Exercise directions –
Nothing but the lines below from the one holding "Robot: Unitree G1" up to and including the one holding "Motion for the" should be copied, exactly and without pictures.

Raw data –

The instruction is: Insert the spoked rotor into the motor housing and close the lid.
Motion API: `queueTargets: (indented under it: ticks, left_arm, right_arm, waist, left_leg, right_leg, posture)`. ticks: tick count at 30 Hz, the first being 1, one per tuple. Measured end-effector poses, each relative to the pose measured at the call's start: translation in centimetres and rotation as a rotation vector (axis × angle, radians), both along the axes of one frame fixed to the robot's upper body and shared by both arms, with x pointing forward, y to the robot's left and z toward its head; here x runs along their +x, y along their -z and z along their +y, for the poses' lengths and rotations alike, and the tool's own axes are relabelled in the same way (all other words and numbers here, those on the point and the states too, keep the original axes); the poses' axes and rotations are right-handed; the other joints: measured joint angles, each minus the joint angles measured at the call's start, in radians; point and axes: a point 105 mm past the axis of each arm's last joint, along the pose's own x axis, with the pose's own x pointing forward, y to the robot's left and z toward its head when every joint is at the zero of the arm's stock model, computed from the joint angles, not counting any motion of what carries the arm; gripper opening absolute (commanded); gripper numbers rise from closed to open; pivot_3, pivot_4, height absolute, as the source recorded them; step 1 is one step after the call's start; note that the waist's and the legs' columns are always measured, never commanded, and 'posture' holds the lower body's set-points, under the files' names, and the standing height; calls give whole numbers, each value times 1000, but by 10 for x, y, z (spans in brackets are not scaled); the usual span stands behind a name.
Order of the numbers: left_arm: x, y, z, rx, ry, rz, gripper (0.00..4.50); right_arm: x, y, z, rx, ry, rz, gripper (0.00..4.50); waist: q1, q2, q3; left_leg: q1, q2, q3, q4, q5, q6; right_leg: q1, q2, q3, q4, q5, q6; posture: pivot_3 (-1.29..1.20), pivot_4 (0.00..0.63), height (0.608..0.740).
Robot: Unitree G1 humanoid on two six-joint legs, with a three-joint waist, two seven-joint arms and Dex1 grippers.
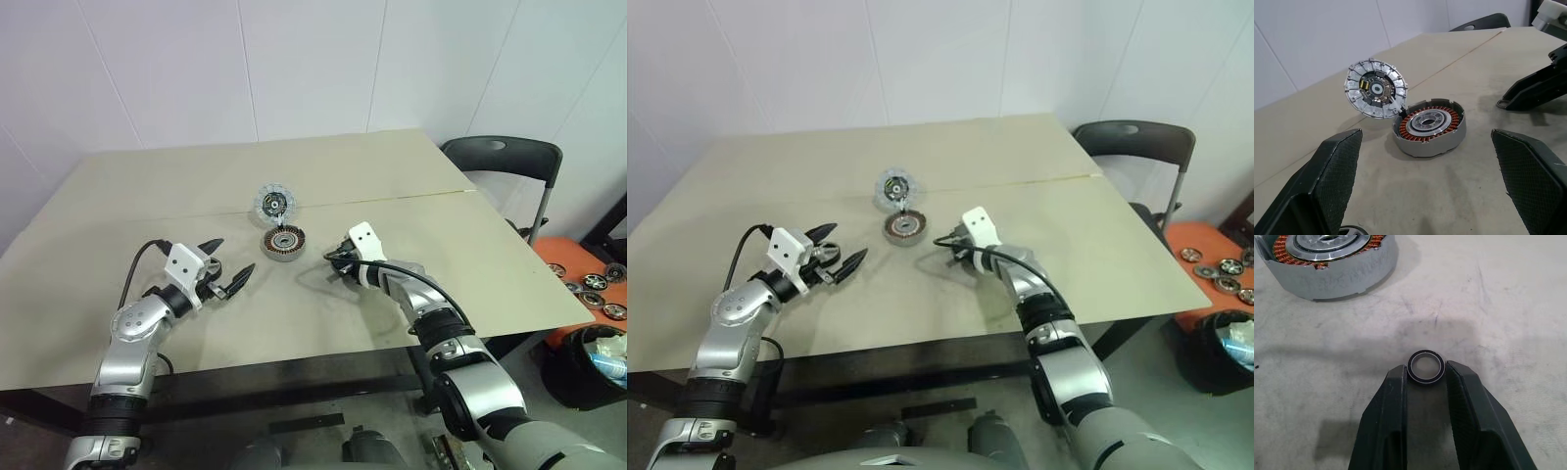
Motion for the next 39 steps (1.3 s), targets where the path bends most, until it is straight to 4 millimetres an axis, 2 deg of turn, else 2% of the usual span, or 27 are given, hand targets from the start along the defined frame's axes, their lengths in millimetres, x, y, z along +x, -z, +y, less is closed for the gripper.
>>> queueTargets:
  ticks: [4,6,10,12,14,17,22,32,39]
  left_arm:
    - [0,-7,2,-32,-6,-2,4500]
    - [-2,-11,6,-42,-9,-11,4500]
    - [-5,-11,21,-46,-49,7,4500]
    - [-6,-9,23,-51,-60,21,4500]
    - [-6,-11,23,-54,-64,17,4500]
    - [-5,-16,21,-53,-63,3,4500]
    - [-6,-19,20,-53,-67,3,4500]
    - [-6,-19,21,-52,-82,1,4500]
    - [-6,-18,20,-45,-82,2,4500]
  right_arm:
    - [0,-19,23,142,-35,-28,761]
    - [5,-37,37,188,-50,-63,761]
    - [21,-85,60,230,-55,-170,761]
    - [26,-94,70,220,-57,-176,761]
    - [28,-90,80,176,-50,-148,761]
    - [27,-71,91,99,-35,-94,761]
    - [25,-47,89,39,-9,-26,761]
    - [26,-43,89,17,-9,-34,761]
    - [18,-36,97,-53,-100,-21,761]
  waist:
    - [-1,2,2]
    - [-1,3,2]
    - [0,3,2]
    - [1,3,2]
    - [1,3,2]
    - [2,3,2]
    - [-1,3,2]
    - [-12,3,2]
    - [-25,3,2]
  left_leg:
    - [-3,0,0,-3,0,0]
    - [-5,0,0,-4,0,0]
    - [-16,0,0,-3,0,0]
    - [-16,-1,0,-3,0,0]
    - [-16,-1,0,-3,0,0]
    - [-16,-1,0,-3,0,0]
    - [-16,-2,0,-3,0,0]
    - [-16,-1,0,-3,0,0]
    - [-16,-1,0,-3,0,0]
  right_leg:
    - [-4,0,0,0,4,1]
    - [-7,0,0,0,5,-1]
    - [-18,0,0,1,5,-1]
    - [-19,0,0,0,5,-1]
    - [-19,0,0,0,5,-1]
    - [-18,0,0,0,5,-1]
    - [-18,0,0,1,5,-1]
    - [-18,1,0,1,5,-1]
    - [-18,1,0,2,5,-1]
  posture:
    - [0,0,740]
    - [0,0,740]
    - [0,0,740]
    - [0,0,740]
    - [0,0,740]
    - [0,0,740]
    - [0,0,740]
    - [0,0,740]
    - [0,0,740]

Solution –
Robot: Unitree G1 humanoid on two six-joint legs, with a three-joint waist, two seven-joint arms and Dex1 grippers.
Motion for the next 39 steps (1.3 s), targets where the path bends most, until it is straight to 4 millimetres an axis, 2 deg of turn, else 2% of the usual span, or 27 are given, hand targets from the start along the defined frame's axes, their lengths in millimetres, x, y, z along +x, -z, +y, less is closed for the gripper.

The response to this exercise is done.